No, the power wielded by Joe Biden was not bestowed upon him by God, and whenever he takes away our freedoms, we should and will rebel. This single passage bears a lot of responsibility for the multitude of Christian theocracies during the last two millennia.

 One still could argue however that the following texts were corrupted with a stain of the original sin and devil’s machinations. Make a far-fetched case that they do not represent what Jesus thought about slavery and the state. Then let us analyze the following words uttered by the messiah himself. Luke 12:47, 48:

“[Jesus speaking] “And that slave, which knew his lord’s will, and prepared not himself, neither did according to his will, shall be beaten with many stripes. But he that knew not, and did commit things worthy of stripes, shall be beaten with few stripes.”

Jesus demonstrates his compassion by advising us that some slaves should not be beaten as hard as other slaves because they did not know any better. It would be surprising for Jesus to denounce slavery while he justified the use of violence by slaveowners. Not only slavery seems to be considered by the messiah an appropriate relationship between humans, but corporal punishment for misbehavior is considered a just act.  Although Jesus does not explicitly endorse ownership of people in the following quote, he certainly normalizes such a relationship.

All four gospels lack his clear stand on that issue.
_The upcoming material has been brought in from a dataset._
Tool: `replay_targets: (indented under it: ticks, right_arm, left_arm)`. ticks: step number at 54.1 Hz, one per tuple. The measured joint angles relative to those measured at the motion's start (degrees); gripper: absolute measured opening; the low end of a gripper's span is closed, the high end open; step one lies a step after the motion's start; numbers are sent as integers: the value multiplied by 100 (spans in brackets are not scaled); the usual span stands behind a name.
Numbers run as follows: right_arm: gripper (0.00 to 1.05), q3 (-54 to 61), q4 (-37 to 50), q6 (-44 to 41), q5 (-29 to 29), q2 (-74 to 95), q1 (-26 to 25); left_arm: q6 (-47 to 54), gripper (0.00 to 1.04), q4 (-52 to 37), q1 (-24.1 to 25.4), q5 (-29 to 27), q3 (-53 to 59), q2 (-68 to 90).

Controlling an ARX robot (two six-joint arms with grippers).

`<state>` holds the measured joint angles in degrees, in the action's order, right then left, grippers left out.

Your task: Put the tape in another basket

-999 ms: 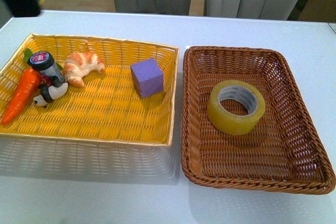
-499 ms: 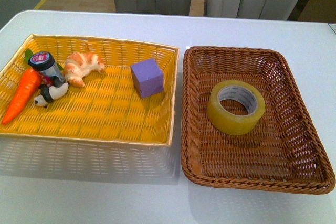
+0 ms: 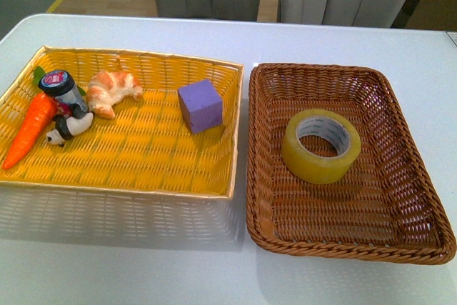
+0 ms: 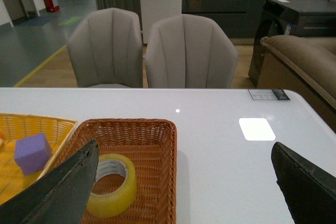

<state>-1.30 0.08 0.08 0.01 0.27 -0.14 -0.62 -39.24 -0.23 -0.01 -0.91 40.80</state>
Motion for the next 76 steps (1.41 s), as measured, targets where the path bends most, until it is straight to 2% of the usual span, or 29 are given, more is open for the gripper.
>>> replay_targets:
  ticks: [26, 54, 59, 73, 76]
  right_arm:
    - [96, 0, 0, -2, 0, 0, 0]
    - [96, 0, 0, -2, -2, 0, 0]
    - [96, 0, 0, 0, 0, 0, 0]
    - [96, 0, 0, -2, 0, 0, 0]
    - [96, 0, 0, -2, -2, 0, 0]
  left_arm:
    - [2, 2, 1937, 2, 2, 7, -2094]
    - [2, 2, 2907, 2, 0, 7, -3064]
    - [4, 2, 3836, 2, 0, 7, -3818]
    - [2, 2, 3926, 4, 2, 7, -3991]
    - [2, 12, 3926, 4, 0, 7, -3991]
However, Christ’s silence on the topic of slavery is a piece of evidence as well. If one were to oppose the ownership of other people as property in the times of ancient Rome, we would expect it to be a vital component of his teachings. Unethical activity so widespread and damaging certainly would garner significant attention of a moral teacher. It can also be assumed that his followers would notice his very controversial at that time stand. At least one gospel writer would remember that Christ opposed the status quo in that aspect. But the text we have perfectly fits the narrative that we would see in the opposite case. If Jesus would have nothing against slavery, he simply would not mention it in his teachings. He would not be concerned with that issue. Instead of versatile opposition towards ownership of people, we have silence.

One biblical passage, which instantly comes to mind when trying to find some libertarian thought in his teachings, is the one where Jews ask Christ if they should pay the taxes to the Romans. Christ answers in Luke 20:25:

“Render unto Caesar the things that are Caesar’s, and unto God the things that are God’s”
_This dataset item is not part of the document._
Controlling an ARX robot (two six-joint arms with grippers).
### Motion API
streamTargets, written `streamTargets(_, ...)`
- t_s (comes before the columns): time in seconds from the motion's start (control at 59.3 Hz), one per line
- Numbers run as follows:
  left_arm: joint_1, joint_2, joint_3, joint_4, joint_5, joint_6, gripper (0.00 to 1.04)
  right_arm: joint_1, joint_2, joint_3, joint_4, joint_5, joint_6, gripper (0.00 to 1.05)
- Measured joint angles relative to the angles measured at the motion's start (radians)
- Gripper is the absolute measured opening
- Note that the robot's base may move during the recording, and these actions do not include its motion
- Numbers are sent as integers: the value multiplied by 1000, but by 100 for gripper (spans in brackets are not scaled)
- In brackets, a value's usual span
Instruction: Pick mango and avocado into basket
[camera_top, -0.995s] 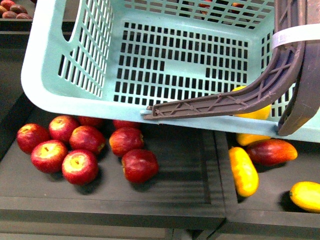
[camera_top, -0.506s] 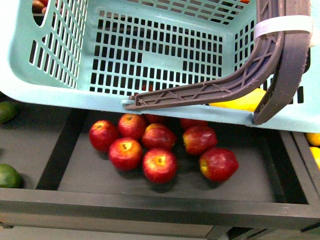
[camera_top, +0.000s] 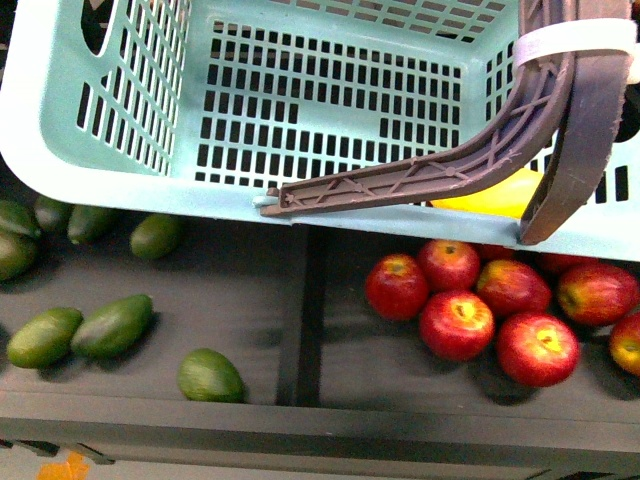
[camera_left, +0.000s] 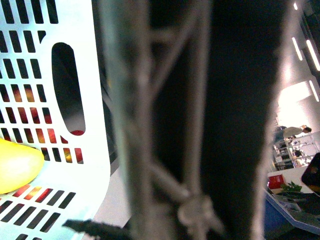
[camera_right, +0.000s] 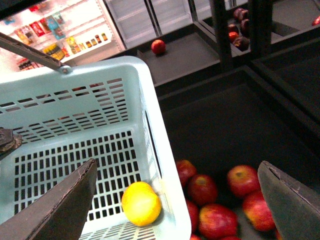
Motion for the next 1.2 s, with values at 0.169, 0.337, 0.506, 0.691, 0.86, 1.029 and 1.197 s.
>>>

Quite disappointing. Someone should have reminded him that taxation is theft. The justification laid out by Jesus is even less convincing, than “taxation is the price for civilization” or “you consent to taxation through social contract”. Statists improved their rhetoric over years. Christ simply believes that Caesar has the right to tax you all he wants. He considers the money taken away in taxes as rightfully belonging to the state. Whatever tax rate Caesar declares it is not immoral extortion, but a matter outside of God’s consideration. It has to be noted that the tax Jesus ruled in favor of paying was minuscule in comparison to modern and medieval standards. Jews had to pay one dinar to the Caesar, which was an equivalent of a wage for one day of labor. An obvious correction must be made for poverty. The overall share of absolute necessity in spending of citizens in antiquity was much higher, and therefore taxation had to be lower. Roman Emperor simply could not impose a forty percent income tax because half of the taxpayers would vanish after an epidemic of famine.
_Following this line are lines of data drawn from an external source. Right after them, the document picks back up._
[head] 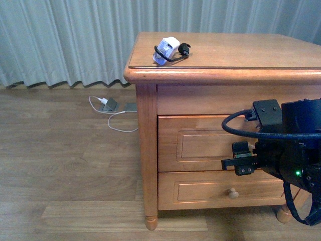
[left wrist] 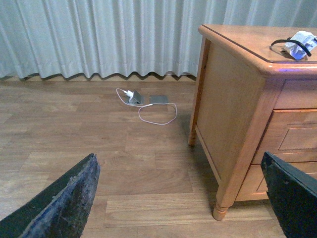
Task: Put charger into drawer
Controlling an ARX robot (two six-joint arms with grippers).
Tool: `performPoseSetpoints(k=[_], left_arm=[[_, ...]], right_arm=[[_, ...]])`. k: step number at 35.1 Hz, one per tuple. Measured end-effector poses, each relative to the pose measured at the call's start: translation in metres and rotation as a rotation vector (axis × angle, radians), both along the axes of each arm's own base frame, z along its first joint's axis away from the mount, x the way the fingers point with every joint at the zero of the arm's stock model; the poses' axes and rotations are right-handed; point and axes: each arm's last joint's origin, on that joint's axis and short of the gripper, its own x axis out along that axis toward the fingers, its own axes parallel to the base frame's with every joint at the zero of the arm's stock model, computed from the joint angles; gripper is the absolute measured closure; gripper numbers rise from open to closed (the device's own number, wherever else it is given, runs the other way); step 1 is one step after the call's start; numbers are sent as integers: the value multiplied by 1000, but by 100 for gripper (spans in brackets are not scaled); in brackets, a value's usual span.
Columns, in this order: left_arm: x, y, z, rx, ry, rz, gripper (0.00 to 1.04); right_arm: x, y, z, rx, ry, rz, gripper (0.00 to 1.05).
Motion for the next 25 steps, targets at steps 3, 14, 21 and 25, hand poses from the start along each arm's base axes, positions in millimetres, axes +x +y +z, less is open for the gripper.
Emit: performPoseSetpoints(k=[3, 14, 21, 25], left_arm=[[0, 0, 0, 0, 0, 0, 6], [0, 0, 0, 0, 0, 0, 6], [0, 0, 0, 0, 0, 0, 6], [0, 0, 0, 0, 0, 0, 6]], right_arm=[[0, 1, 0, -3, 1, 7, 69], [-19, -2, 1, 19, 38, 44, 81], [-58, -14, 7, 68, 109, 68, 81], [-82, -23, 11, 96, 163, 82, 81]])
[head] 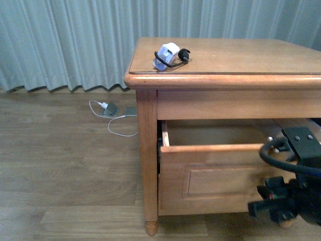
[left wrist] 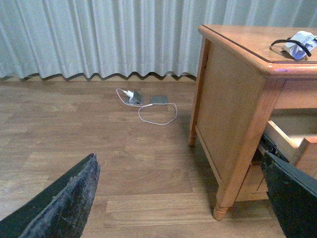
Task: Put charger into drawer
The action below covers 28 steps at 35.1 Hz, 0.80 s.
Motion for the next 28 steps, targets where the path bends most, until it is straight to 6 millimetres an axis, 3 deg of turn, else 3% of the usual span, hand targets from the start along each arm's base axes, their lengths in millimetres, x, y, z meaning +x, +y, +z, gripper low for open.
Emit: performPoseSetpoints(k=[7, 14, 17, 22, 28], left_arm=[[0, 0, 0, 0, 0, 0, 6], [0, 0, 0, 0, 0, 0, 6], [0, 0, 0, 0, 0, 0, 6], [0, 0, 0, 0, 0, 0, 6], [0, 0, 0, 0, 0, 0, 6]], right_arm=[[-46, -14, 7, 33, 95, 24, 81], [-76, -18, 12, 41, 158, 41, 80], [-84, -18, 19, 51, 168, 48, 66], [-100, -21, 48, 112, 139, 83, 39], [-117, -31, 74, 165, 98, 85, 16]])
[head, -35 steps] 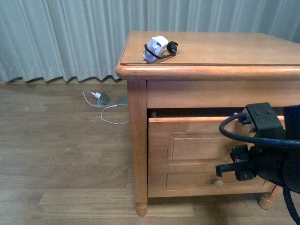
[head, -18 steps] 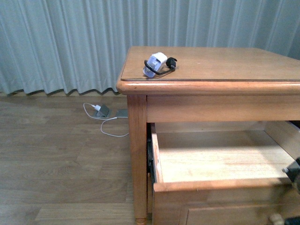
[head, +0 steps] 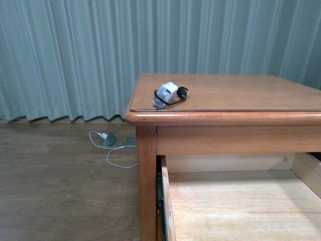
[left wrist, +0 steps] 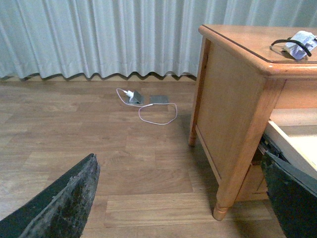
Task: Put charger into drawer
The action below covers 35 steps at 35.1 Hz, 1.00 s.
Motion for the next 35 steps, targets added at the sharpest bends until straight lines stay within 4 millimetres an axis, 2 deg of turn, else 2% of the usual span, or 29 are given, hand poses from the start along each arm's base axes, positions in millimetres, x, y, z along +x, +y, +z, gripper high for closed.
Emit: performPoseSetpoints(k=[2, 9, 17, 24, 27, 29, 31, 35], left_arm=[[0, 0, 0, 0, 0, 0, 6], [0, 0, 0, 0, 0, 0, 6], [0, 0, 0, 0, 0, 0, 6], [0, 0, 0, 0, 0, 0, 6], [0, 0, 0, 0, 0, 2, 6], [0, 0, 0, 0, 0, 1, 6], [0, 0, 0, 0, 0, 0, 6], [0, 0, 0, 0, 0, 0, 6]], right_arm=[[-9, -5, 11, 27, -23, -7, 7], [-34, -18, 39, 87, -106, -35, 9], [-50, -27, 55, 105, -230, -89, 9], [-53, -28, 58, 108, -257, -100, 9], [-54, -24, 46, -60, -554, -259, 25], [-56, -24, 46, -91, -661, -327, 34], [-58, -24, 49, -100, -708, -356, 41], [-61, -24, 43, -107, -719, -360, 65]])
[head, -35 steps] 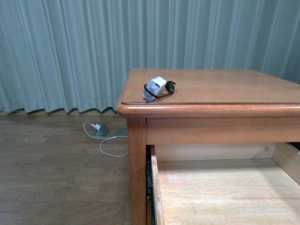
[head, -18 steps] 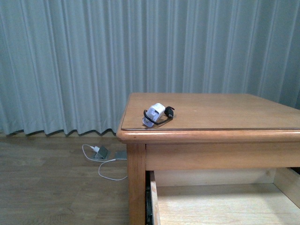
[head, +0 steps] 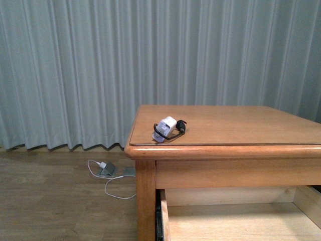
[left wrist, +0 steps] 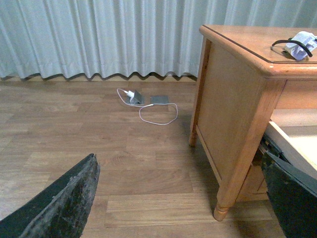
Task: Put charger into drawer
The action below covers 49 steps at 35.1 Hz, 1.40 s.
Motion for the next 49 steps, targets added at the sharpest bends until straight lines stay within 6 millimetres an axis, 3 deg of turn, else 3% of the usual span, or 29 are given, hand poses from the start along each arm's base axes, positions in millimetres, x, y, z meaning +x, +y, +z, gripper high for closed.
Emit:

The following evidence seems to suggest that Jesus had nothing to do with libertarian principles. It would even be naïve to expect a bronze age figure to believe in a political philosophy dating back to the seventeenth century. None of those ideas existed two thousand years ago. However, it is a necessity to at least expect a son of God to restrain from completely contradicting the principles one believes. If one holds unregulated markets and private liberties as self-evident, then they cannot be stifled by an all-wise, all-knowing God. Either Jesus was not a son of God or God is an authoritarian.